Foreshore animals

  • Animals striated heron

    Butorides striatus

    A hunched, small heron with dark grey back and grey to reddy grey underside. Black cap with droopy crest, black and white streaks on throat and sharp, long yellow and grey beak. Their short yellow legs turn orange during the breeding season. They flick their short, stubby tail as they walk.  

    They live on foreshores, estuaries and mangroves, hunting for fish, crabs, crustaceans and insects in the shallows all year round. Striated Heron sometimes drop a leaf or feather onto the surface of the water and snatch fish that come to investigate.

    Striated Heron build a stick platform low in trees or shrubs and occasionally on the ground, which makes them vulnerable to feral and domestic predators. They lay 2 to 5 pale-blue 3.6cm long eggs. Both parents share nestbuilding, incubation and care responsibilities and may raise two clutches each breeding season.

  • Animals brahminy kite

    Haliastur indus

    A medium sized raptor often seen above dunes and beaches, larger rivers and some wetlands. It’s bright white head and chest contrasts strongly with the reddish brown body and wings and is unmistakable.

    They mostly feed on dead animals, fish and insects, but may also fish for live fish in the sea or harass other fish-eating birds and steal their prey.

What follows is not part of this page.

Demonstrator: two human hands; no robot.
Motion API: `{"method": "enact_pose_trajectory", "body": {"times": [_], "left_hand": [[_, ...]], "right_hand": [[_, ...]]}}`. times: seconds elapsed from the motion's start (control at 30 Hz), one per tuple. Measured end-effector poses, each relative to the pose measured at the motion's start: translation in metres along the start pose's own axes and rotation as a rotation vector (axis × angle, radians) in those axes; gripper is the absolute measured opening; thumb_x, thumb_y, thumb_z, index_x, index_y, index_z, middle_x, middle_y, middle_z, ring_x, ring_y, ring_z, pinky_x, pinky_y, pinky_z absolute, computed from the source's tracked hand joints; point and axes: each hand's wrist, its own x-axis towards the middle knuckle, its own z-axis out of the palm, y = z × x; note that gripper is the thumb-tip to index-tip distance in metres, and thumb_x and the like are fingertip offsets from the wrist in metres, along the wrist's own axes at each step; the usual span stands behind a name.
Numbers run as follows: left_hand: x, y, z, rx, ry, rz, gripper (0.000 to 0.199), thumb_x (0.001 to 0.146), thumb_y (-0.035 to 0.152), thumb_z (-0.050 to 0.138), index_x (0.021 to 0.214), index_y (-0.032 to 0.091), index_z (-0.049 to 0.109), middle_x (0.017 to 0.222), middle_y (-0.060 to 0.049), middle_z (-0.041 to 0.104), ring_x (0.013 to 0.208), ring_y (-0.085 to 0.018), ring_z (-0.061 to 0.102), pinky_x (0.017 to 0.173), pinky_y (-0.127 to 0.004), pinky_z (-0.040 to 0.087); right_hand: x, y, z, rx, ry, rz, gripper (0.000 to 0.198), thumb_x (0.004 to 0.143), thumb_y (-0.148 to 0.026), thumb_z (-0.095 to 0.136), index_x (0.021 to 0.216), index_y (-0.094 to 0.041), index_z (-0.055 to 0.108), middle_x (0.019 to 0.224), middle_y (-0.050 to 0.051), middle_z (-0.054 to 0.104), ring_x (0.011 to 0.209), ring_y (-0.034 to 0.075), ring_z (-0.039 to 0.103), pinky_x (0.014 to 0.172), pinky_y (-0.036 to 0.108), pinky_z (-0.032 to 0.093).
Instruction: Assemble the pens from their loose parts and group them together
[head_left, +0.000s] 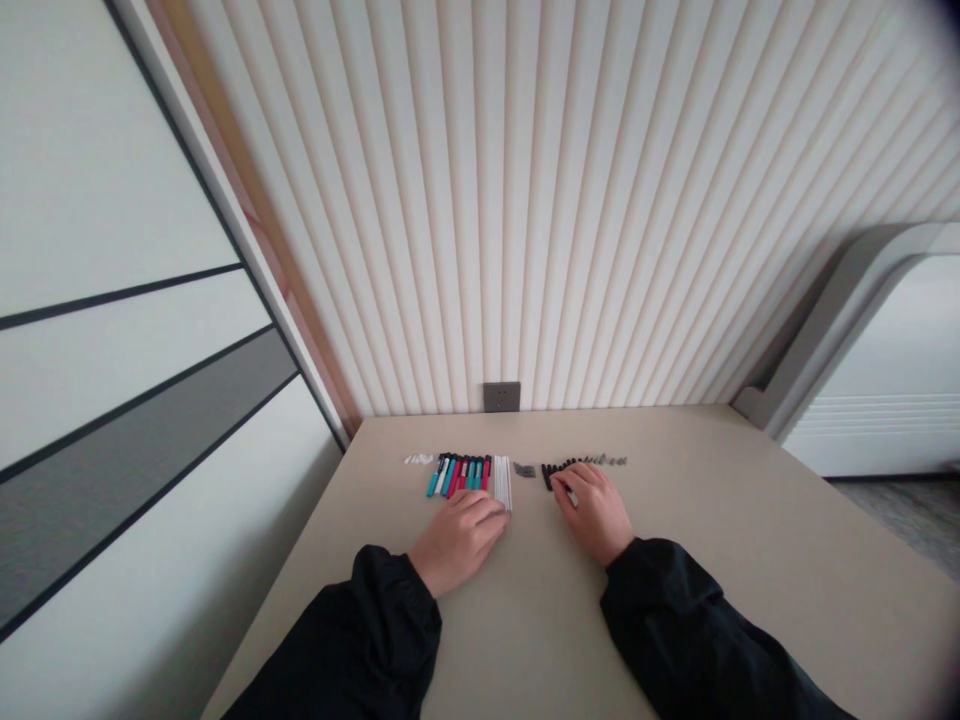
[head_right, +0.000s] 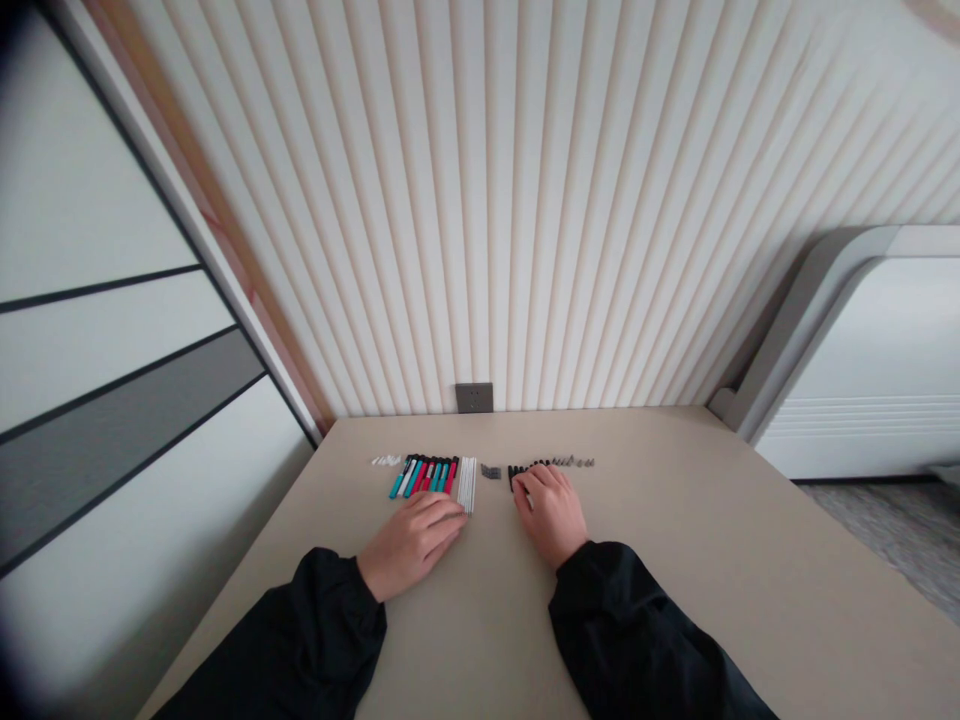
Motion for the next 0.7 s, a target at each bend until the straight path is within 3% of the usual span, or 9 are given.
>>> {"method": "enact_pose_trajectory", "body": {"times": [0.33,0.7], "left_hand": [[-0.002,0.008,0.006,-0.047,0.031,0.117,0.019,0.092,0.015,0.046,0.101,0.017,0.063,0.093,-0.006,0.065,0.092,-0.018,0.056,0.085,-0.033,0.045],[-0.003,0.008,0.008,-0.076,0.013,0.114,0.019,0.093,0.016,0.045,0.095,0.017,0.064,0.091,-0.006,0.065,0.090,-0.018,0.055,0.086,-0.033,0.043]], "right_hand": [[-0.002,0.002,0.013,-0.254,-0.032,0.013,0.018,0.088,-0.032,0.058,0.099,-0.022,0.069,0.097,0.007,0.060,0.092,0.023,0.052,0.082,0.035,0.038],[-0.002,-0.001,0.011,-0.263,-0.027,0.042,0.013,0.086,-0.031,0.061,0.092,-0.023,0.069,0.095,0.006,0.060,0.093,0.023,0.051,0.082,0.034,0.036]]}}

    Brahminy Kites breed from August to October in SEQ, and then make a stick bowl nest in coastal trees, often mangroves. They lay 2 grey-white 5cm eggs. Both parents share nest building and feeding but it looks like only the female incubates the eggs.

  • Animals eastern spinebill

    Acanthorhynchus tenuirostris

    A small (15cm) bird with grey body, white throat with reddish patch, reddish and cream underside. Its distinctive thin, long, curved beak cause some people to call it the Australian Hummingbird, although it doesn’t have the flight and metabolic capabilities of true hummingbirds.   

    Eastern Spinebills live in forests heaths and mangroves and feed on nectar and insects often taken on the wing. While they readily feed on open flowers like grevilleas, their long beak allows them to feed on tube flowers that many other birds or mammals can’t access.

    Eastern spinebills tend to live in one area all year around but may move between local lowlands and mountains. They make a small, neat cup of spiderweb, bark and twigs 1 to 45 metres off the ground. The female does the nestbuilding and incubation and both parents share feeding duties.

  • Animals lace monitor

    Varanus varius

    A large lizard (up to 2 metres) with grey and black covering body, palish yellow spots and stripes.

    Most commonly found in forests and woodlands. Spend a lot of their time on the ground but will quickly scuttle up a tree when you come close. They tuck themselves in tree hollows and hollowed stumps to hide from extreme weather conditions.

    Lace monitors breed in the season of spring. During this season, the males become extremely aggressive towards other males.

  • Animals noisy friar bird

    Philemon corniculatus

    A medium sized bird with black head bare of feathers and silver/grey body, found in forest clearings, golf courses, parks and gardens.

    They eat nectar, fruit, insects and other invertebrates and occasionally eggs or baby birds. Noisy friarbirds breed in the months between July and January and build a large, deep cup shaped nest using bark and grass.

  • Animals osprey

    Pandion cristatus

    Dark brown feathers covering its wings and small parts of its face and chest, the legs, body, and face are covered in white feathers. Length 50-65 cm, wingspan 45-170 cm.

    Ospreys live near water where large numbers of fish are present. They are regularly found around large lakes, reservoirs and rivers. They are a diurnal species, ranging out from their nest or perch over water bodies during daylight.

    Ospreys breed between September-October in southern Australia, April-July in northern Australia and June–August in Queensland.

  • Animals rainbow bee eater

    Merops ornatus

    A striking medium bird with green and blue feathers covering the body, orange, yellow, green and black head and distinctive tail streamers. They are found in forest, woodlands, wetlands, heath, watercourses, lightly timbered areas, farms, playing fields, parks and gardens.

    Rainbow bee-eaters are very sociable birds and roost in large groups in the dense undergrowth or in large trees outside of the breeding season. Breeding season is before and after the rainy season in the north, and from November to January in the south. They often make nest hollows in the ground, on an embankment or a cutting.